* _Exercise objective_
Could you copy every line of the data that contains "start"?

-------- Given data

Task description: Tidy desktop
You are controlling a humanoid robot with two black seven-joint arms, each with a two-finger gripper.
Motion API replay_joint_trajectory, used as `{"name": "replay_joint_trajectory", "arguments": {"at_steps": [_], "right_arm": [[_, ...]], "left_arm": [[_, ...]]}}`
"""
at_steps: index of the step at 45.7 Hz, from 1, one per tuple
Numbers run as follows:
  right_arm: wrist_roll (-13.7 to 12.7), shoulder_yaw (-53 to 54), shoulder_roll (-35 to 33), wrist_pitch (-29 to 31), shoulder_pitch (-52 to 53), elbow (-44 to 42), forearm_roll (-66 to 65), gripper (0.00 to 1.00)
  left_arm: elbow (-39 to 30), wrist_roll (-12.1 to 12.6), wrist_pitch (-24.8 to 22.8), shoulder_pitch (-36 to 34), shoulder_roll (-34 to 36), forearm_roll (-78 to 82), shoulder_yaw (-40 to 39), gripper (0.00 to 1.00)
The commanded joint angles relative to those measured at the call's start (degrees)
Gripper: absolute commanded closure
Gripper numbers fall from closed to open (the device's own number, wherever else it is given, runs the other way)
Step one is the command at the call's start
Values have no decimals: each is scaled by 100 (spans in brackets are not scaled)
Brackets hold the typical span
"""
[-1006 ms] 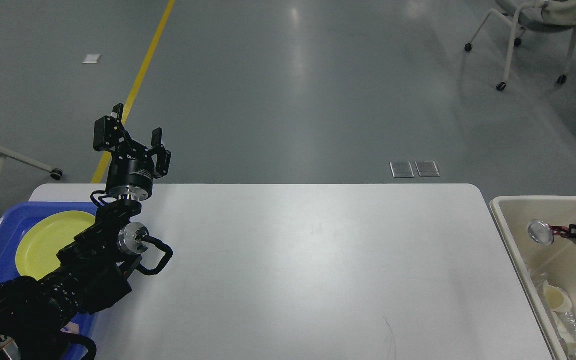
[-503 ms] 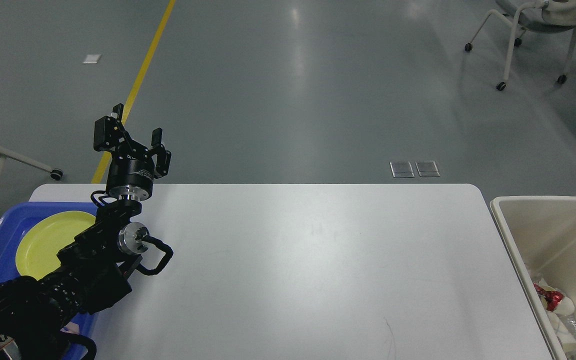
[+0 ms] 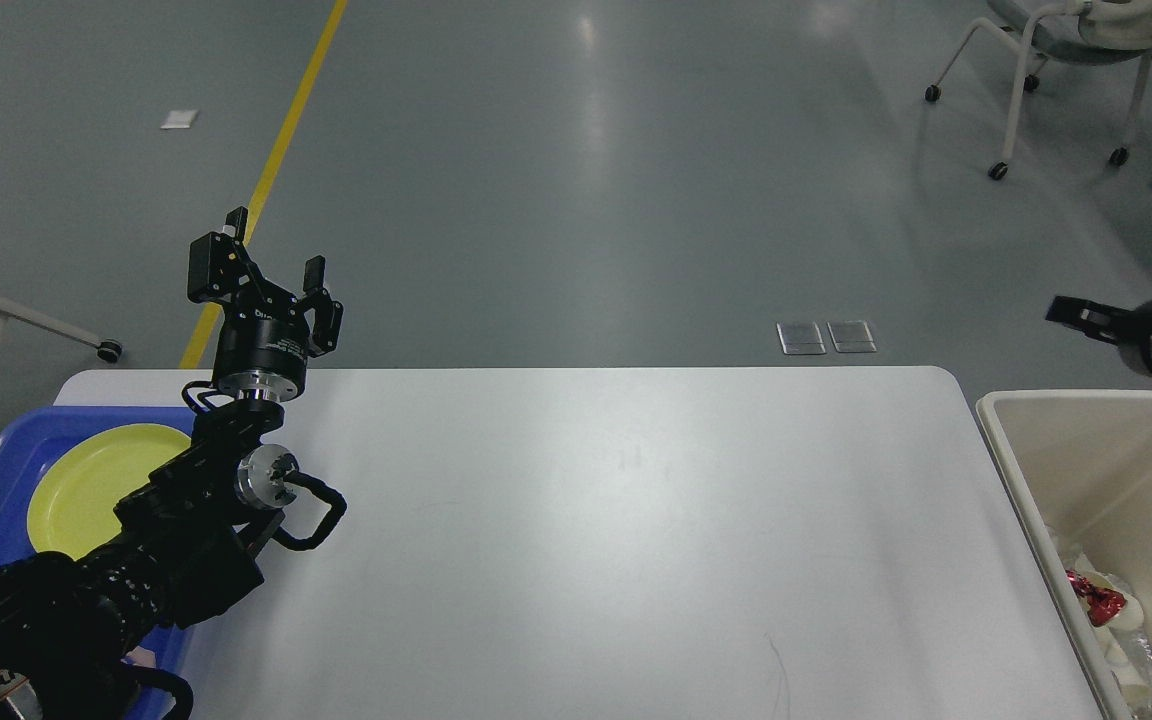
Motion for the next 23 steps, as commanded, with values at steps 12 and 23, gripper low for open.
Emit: {"name": "replay_joint_trajectory", "arguments": {"at_steps": [12,23], "right_arm": [[-8,2159,1963,-1119,173,-924,2372,0],[27,4672,2781,-1542,472,-906,2504,0]], "left_arm": [[2,0,0,2,0,0,0,0],[2,0,0,2,0,0,0,0]]}}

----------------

* _Result_
The commanded joint angles relative to those measured at the call's start (degrees)
Step one is the command at the call's start

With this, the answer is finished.